### Source data
═══

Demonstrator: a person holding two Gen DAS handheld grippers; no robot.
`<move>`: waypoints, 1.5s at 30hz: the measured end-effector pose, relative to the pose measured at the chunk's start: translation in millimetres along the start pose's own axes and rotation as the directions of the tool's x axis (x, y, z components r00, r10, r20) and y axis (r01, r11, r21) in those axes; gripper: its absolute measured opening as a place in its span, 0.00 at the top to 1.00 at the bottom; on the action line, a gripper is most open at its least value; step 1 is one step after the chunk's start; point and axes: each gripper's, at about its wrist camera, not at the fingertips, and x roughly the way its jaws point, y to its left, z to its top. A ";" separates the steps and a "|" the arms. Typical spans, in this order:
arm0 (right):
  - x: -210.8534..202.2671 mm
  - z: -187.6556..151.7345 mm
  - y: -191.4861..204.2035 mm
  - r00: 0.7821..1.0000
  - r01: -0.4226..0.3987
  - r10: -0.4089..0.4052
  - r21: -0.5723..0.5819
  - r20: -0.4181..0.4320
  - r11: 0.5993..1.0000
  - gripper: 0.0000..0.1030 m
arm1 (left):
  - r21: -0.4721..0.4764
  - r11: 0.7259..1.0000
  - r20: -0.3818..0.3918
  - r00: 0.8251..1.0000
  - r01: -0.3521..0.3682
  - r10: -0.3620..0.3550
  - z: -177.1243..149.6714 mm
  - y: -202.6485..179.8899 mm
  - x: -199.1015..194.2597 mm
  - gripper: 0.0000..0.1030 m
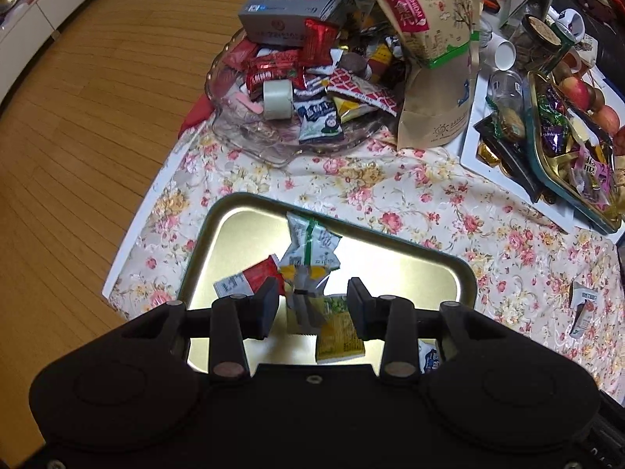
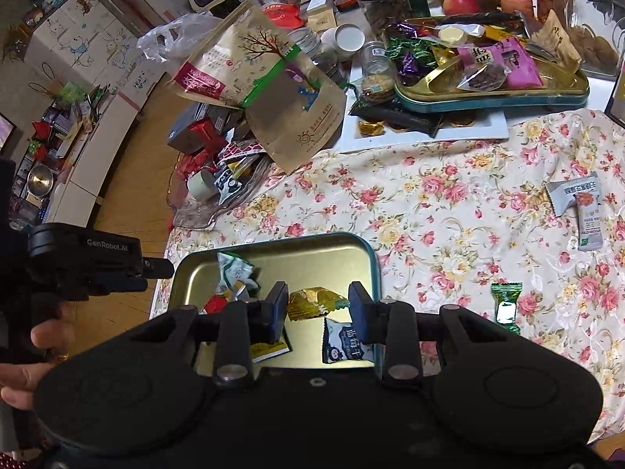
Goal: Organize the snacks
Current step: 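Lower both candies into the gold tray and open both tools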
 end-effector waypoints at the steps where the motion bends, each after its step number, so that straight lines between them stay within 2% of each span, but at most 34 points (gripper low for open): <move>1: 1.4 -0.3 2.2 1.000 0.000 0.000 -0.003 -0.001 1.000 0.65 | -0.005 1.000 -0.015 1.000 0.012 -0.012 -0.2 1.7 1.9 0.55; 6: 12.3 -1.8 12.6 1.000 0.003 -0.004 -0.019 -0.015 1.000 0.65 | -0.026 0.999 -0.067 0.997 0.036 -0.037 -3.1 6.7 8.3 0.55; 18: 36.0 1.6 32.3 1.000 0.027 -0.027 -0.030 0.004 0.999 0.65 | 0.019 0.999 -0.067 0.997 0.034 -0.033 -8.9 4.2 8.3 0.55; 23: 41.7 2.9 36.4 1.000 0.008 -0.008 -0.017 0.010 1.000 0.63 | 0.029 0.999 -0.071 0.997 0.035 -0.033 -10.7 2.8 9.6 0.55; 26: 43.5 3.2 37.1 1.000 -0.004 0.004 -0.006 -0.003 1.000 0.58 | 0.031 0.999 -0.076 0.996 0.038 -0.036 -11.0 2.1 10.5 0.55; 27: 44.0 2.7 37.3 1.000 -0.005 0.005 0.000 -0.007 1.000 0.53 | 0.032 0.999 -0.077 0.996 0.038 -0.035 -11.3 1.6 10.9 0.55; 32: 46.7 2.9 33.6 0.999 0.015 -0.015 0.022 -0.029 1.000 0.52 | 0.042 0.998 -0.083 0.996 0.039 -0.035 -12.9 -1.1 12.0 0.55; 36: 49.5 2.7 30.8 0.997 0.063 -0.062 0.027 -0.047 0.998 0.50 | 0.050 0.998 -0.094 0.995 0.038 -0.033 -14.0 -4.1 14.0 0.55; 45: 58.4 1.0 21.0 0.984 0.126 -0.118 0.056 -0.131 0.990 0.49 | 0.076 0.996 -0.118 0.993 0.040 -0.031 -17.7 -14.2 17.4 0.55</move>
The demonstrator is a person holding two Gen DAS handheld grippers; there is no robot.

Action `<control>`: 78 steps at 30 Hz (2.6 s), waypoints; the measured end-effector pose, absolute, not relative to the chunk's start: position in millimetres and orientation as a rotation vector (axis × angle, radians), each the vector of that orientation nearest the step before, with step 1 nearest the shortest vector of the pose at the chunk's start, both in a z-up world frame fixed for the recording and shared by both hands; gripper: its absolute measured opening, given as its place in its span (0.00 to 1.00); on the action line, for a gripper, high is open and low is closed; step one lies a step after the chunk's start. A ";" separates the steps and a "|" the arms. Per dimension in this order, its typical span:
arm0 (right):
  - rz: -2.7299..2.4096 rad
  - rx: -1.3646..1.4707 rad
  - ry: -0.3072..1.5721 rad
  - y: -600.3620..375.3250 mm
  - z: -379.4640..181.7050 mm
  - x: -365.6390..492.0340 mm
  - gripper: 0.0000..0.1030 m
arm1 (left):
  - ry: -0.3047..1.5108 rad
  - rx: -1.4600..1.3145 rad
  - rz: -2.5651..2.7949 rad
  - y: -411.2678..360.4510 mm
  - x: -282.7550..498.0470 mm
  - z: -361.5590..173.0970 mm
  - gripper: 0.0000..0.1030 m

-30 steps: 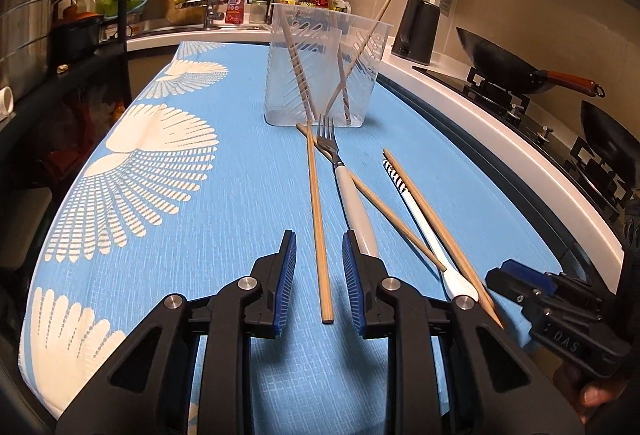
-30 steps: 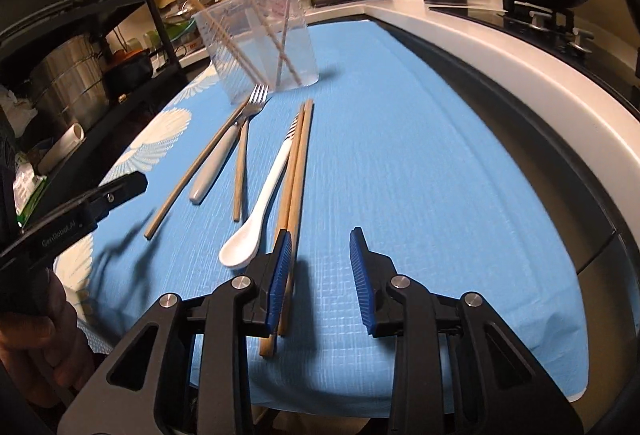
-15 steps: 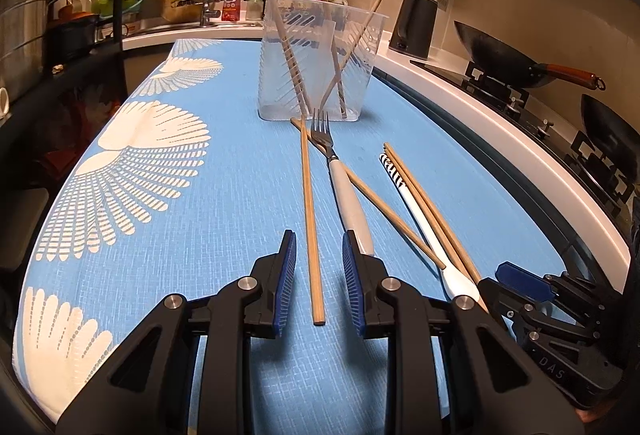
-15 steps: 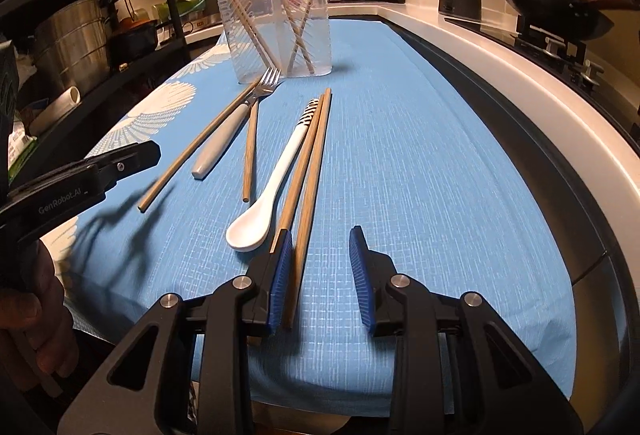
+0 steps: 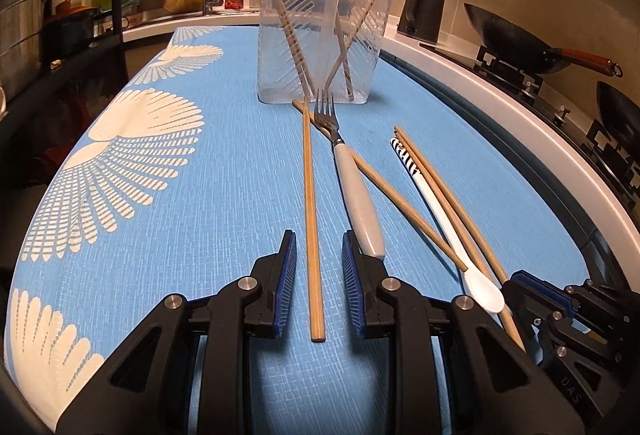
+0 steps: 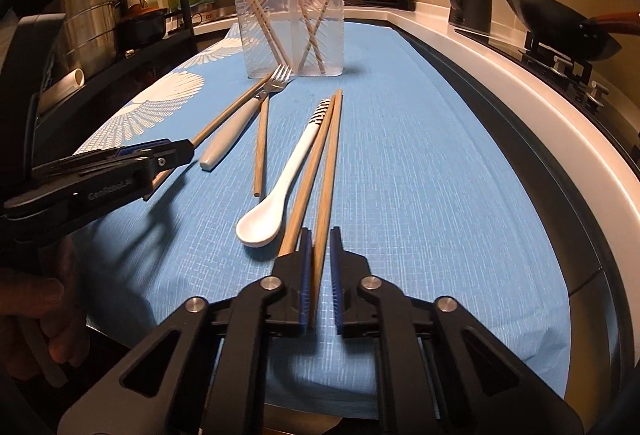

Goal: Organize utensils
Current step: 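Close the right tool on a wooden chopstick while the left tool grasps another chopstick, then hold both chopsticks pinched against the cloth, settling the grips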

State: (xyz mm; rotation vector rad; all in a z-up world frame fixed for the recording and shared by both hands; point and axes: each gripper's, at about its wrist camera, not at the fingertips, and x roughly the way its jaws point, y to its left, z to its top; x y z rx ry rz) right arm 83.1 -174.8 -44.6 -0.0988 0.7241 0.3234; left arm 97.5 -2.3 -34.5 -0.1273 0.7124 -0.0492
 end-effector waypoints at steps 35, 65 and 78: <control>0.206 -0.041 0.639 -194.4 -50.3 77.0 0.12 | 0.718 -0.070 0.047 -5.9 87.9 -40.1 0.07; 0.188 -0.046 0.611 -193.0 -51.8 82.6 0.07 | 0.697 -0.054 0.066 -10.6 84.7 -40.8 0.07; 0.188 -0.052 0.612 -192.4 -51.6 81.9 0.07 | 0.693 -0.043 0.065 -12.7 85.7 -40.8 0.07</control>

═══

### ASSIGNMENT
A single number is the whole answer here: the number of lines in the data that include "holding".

### SOLVED EXERCISE
2